Peter Hawkins, then best known as the voice of Captain Pugwash, narrated the stories with enthusiasm. He would later gain greater science fiction immortality as one of the voices of the Daleks throughout the 1960s.
Aside from its TV incarnation, Bleep and Booster also became a regular feature of the yearly Blue Peter Books and had several annuals of their own. Bleep and Booster was discontinued in 1977, I suspect because of Star Wars. Now we had Luke Skywalker and Han Solo, who needed the adventures of a rather twee Harry Potter lookalike and his three-eyed alien chum?
William Timyn, who died in 1990 aged 87, was a fine artist by trade; his wildlife drawings are beautiful and he also sculpted. He created the bronze bust of the first Blue Peter dog - Petra - for the Blue Peter garden and sculpted the statue of Guy the Gorilla for London Zoo.
Although almost forgotten now, Bleep and Booster did generate some early merchandise; apart from the annuals and books, there were jigsaws (see above) and Pelham Puppets made a range of marionettes including the spherical Rotundans and the mischievous Trugs who only behaved if they wore their hats.
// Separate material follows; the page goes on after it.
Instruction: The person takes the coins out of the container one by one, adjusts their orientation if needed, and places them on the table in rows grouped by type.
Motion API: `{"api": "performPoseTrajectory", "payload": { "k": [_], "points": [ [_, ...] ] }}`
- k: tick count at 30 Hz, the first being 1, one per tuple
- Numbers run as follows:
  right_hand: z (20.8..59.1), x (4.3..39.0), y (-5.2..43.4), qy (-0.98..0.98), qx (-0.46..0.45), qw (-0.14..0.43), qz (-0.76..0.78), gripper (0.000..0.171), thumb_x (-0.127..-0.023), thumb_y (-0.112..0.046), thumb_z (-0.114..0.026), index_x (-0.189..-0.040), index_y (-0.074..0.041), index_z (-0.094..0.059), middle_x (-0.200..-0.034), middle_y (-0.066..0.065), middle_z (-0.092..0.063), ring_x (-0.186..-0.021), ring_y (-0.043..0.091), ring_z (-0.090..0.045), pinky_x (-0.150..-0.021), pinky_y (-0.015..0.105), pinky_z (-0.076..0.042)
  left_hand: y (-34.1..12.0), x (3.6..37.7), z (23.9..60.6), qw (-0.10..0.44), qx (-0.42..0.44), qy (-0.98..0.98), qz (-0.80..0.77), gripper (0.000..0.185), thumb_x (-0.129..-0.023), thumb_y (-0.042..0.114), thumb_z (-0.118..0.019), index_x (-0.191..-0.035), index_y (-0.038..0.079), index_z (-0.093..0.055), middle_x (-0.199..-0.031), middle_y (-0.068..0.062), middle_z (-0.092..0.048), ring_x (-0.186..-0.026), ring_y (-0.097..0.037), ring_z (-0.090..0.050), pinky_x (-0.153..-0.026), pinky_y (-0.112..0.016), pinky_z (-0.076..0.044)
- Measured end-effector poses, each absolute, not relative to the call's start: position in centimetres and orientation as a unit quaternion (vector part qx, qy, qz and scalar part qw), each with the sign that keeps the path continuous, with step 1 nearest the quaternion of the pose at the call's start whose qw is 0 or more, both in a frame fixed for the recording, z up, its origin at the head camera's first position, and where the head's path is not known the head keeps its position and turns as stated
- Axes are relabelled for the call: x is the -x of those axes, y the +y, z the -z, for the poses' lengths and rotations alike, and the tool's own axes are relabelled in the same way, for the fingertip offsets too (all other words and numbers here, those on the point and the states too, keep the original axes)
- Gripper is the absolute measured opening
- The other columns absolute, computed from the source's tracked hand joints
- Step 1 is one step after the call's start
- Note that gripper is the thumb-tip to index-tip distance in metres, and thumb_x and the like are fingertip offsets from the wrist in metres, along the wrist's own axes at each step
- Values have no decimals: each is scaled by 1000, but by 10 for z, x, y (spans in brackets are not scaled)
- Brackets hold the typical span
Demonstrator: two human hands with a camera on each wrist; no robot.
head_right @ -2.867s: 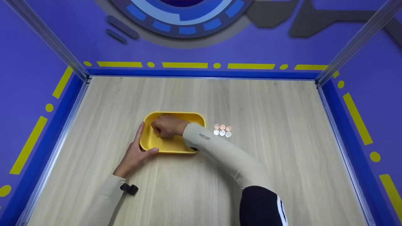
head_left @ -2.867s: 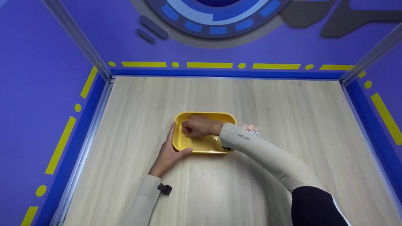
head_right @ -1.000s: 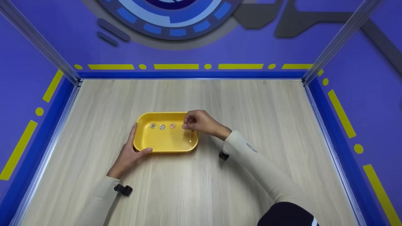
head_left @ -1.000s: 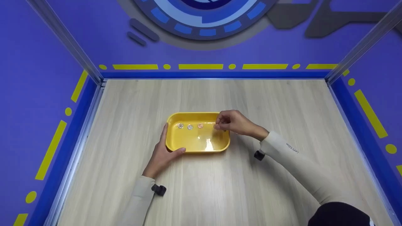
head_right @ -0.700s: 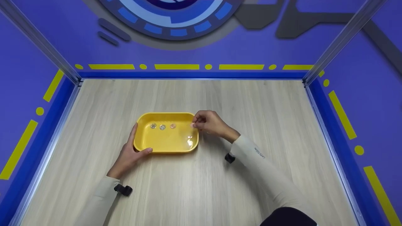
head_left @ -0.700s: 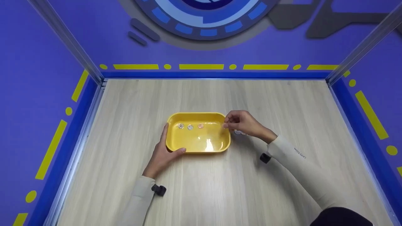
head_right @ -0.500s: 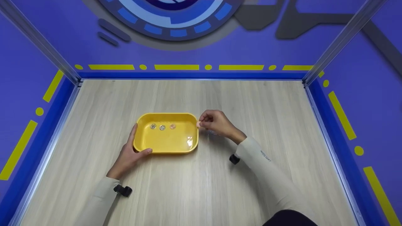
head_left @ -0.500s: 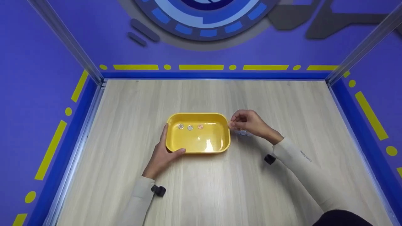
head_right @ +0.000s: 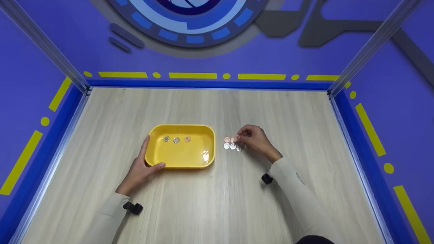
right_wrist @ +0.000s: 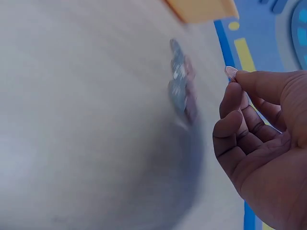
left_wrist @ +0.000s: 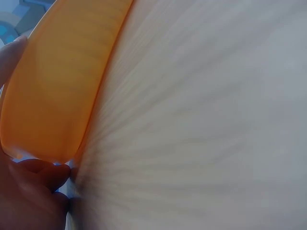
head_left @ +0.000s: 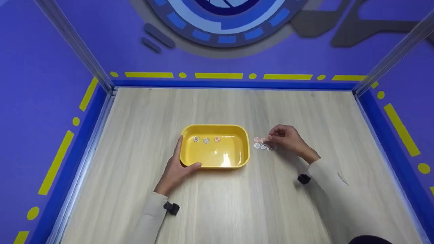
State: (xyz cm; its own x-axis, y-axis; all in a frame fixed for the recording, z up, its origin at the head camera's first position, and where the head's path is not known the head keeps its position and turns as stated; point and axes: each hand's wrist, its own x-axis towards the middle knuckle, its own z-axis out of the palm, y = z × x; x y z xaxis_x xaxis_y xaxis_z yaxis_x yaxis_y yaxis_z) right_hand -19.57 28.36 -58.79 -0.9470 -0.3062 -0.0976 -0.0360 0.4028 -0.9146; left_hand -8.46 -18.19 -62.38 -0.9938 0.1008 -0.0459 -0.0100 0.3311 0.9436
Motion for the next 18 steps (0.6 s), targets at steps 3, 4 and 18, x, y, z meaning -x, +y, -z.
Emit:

I loved Bleep and Booster as a child. Curiously, in my head, I remember it being in shown in vivid colour on TV ... but that's my faulty memory at work, influenced by the annuals. When I was watching the show, it was definitely broadcast in black and white (we didn't get out first colour TV until 1974). I'm delighted to find that some fan has posted part of an episode on Youtube:
The show had a big impact on me (and on comedian Richard Herring if this story is anything to go by) and also inspired a band to adopt the name as theirs - one member of Bleep and Booster used to be in ABC.
It was science fiction from a more innocent age and, for British kids in the 1960s and 70s, essential TV viewing.